___ Data excerpt ___
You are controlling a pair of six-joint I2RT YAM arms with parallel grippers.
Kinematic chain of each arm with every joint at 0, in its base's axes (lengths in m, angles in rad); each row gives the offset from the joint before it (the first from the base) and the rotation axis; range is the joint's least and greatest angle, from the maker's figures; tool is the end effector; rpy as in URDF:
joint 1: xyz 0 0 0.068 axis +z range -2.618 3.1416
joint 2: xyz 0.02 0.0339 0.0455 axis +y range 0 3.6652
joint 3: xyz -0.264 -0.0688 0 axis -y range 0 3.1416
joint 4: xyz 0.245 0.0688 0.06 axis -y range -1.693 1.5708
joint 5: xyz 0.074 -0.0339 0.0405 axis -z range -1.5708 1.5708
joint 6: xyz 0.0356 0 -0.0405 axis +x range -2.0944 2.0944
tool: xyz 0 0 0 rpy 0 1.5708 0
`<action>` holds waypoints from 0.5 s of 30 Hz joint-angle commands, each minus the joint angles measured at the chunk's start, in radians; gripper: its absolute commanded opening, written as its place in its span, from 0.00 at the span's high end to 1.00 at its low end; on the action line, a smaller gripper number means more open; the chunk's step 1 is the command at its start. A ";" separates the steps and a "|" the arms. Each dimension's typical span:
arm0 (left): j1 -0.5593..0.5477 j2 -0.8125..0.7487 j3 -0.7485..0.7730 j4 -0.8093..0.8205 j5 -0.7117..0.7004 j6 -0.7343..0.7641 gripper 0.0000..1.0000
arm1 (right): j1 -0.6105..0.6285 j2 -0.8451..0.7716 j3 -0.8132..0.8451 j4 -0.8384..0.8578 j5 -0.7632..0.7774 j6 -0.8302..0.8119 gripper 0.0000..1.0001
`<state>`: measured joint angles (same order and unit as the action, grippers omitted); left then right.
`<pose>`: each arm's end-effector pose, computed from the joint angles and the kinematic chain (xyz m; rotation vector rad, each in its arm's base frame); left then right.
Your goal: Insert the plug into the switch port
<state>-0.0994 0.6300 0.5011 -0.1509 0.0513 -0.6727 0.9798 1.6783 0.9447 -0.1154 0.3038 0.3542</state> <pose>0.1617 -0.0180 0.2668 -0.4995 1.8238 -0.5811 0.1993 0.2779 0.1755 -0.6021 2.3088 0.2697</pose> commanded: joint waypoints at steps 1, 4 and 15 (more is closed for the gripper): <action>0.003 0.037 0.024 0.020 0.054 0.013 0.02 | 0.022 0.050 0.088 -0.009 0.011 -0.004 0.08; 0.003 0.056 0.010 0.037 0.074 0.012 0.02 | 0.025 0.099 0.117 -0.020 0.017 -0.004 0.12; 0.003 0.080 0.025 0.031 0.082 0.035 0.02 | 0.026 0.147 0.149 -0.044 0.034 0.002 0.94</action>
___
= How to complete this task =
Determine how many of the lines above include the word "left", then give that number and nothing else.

= Exercise answer =
3